Re: monitoring load average

2003-01-12 Thread Christian Hammers
On Wed, Jan 08, 2003 at 08:45:58AM +0100, Javier wrote:
> I think that "vmstat 5 2" and getting the last line could give you a
> good result.

BTW: I started to keep a 
vmstat 5 | logger -t vmstat:
while true; do  ps faxu|logger -t ps: ; sleep 15; done
running and log the output with everything else to a seperate host who
has logcheck and some other monitoring stuff installed.

The ps line is quite interesting if the server crashes, if e.g. a server
starts eating up all memory no minutely (cron granularity) run check is 
able to detect it.

bye,

-christian-
-- 
Christian HammersWESTEND GmbH - Aachen und Dueren Tel 0241/701333-0
[EMAIL PROTECTED] Internet & Security for ProfessionalsFax 0241/911879
  WESTEND ist CISCO Systems Partner - Authorized Reseller


-- 
To UNSUBSCRIBE, email to [EMAIL PROTECTED]
with a subject of "unsubscribe". Trouble? Contact [EMAIL PROTECTED]




Re: monitoring load average

2003-01-08 Thread Nate Campi
On Wed, Jan 08, 2003 at 07:08:29AM +0100, Russell Coker wrote:
> On Tue, 7 Jan 2003 20:15, Javier wrote:
> > Perhaps you can try with vmstat. It gives you the CPU idle time, so you
> > can easily program an script that returns (100 - idle time). Use
> > netsaint_statd plugin to return to netsaint server what your script
> > returns.
> 
> Thanks for the suggestion.  However I still need to have a separate script 
> running vmstat as it's results are wildly inaccurate if run as "vmstat", you 
> need to run "vmstat 2" to get reliable results (and the first line won't be 
> the one you want).
> 
> I was thinking of having something like vmstat constantly running and 
> periodically writing it's results to a file.
> 
> Another issue is that I don't want a load spike to trigger an alert.  So I 
> want to have an average over say a minute "vmstat 60" (which makes it 
> impossible to run vmstat from the script, reading from an output file from a 
> daemon process is the only real option).

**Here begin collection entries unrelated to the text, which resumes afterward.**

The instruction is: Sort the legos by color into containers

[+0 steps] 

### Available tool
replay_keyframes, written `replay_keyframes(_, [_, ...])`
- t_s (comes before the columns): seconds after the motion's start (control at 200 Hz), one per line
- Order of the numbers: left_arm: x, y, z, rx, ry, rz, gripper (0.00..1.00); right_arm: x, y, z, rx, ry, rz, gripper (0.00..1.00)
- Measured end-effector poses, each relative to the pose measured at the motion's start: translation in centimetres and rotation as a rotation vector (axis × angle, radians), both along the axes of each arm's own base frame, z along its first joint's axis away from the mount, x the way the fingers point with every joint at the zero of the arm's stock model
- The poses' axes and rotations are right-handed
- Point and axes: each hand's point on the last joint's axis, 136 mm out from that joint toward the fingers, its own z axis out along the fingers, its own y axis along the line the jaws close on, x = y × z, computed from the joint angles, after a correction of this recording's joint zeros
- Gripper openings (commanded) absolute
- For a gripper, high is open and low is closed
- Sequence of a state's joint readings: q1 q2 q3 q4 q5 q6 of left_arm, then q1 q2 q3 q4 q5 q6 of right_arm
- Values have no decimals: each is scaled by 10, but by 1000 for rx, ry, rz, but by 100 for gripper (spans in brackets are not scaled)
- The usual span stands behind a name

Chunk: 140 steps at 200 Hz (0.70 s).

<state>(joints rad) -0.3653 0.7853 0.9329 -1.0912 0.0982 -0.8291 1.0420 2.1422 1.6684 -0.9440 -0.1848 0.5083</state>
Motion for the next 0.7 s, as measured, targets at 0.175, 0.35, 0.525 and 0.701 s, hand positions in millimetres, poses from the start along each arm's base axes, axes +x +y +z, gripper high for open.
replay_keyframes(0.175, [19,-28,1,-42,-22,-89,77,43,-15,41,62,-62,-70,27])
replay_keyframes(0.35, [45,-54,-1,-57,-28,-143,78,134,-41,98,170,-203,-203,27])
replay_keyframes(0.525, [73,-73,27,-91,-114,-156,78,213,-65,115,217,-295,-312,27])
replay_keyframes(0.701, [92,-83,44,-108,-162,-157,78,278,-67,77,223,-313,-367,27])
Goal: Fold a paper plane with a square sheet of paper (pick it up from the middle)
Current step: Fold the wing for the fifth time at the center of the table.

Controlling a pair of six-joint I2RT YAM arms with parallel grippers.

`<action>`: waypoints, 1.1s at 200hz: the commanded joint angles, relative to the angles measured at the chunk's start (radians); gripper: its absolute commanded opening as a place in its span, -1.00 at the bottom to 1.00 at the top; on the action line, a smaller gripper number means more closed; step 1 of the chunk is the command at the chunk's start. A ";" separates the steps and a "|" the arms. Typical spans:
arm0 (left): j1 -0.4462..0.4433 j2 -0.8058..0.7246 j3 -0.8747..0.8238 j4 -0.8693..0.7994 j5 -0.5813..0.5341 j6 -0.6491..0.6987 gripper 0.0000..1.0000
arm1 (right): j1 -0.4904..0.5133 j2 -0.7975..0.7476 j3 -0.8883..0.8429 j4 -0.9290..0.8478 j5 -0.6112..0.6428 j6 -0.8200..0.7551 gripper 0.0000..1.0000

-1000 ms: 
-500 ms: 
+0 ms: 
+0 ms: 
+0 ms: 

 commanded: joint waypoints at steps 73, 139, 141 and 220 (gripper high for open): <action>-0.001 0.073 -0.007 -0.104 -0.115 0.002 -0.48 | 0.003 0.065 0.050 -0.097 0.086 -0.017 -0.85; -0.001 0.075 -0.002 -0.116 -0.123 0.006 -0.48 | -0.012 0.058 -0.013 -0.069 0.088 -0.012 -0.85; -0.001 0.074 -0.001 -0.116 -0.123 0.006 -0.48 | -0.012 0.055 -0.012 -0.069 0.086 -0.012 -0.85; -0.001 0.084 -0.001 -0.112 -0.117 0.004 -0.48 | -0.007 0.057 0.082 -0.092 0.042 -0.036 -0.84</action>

I'd use SNMP. I graph the basic stuff you're looking for with RRDtool:
http://www.campin.net/perl/RRDsnmp.cgi?host=vpn-pat>

I don't do any I/O stuff, but you could look for it in the MIB2 host MIB
or UCD enterprise MIBs - I'm sure there's something. If there isn't, do
what I do for DNS stat graphing and fire off a shell script to extend
it: http://www.campin.net/DNS/graph.html>

A major benefit to using SNMP is that many other network monitoring and
management systems utilize it, so if you deploy one it'll be able to
work with your existing infrastructure.
-- 
Nate Campi   http://www.campin.net 

I have a spelling checker
It came with my PC;
It plainly marks four my revue
Mistakes I cannot sea.
I've run this poem threw it,
I'm sure your pleased too no,
Its letter perfect in it's weigh,
My checker tolled me sew. 
 -Janet Minor  
 
"Hardware: the parts of a computer that can be kicked."  -Jeff Pesis  


-- 
To UNSUBSCRIBE, email to [EMAIL PROTECTED]
with a subject of "unsubscribe". Trouble? Contact [EMAIL PROTECTED]




RE: monitoring load average

2003-01-07 Thread Javier
You're right,

I think that "vmstat 5 2" and getting the last line could give you a
good result.

Another solution (in the same direction) could be: Execute with cron 3
tasks:

1.- Each five seconds: vmstat 5 2 >
/tmp/output.last.five.seconds
2.- Each 60 seconds: vmstat 60 2 >
/tmp/output.last.sixty.seconds
3.- Each 300 seconds: vmstat 300 2 > /tmp/output.last.five.mins

and modify netstat_statd plugin to make it returns those three values.

-Mensaje original-
De: Russell Coker [mailto:[EMAIL PROTECTED]] 
Enviado el: miércoles, 08 de enero de 2003 7:08
Para: Javier; 'Debian ISP'
Asunto: Re: monitoring load average

On Tue, 7 Jan 2003 20:15, Javier wrote:
> Perhaps you can try with vmstat. It gives you the CPU idle time, so
you
> can easily program an script that returns (100 - idle time). Use
> netsaint_statd plugin to return to netsaint server what your script
> returns.

Thanks for the suggestion.  However I still need to have a separate
script 
running vmstat as it's results are wildly inaccurate if run as "vmstat",
you 
need to run "vmstat 2" to get reliable results (and the first line won't
be 
the one you want).

I was thinking of having something like vmstat constantly running and 
periodically writing it's results to a file.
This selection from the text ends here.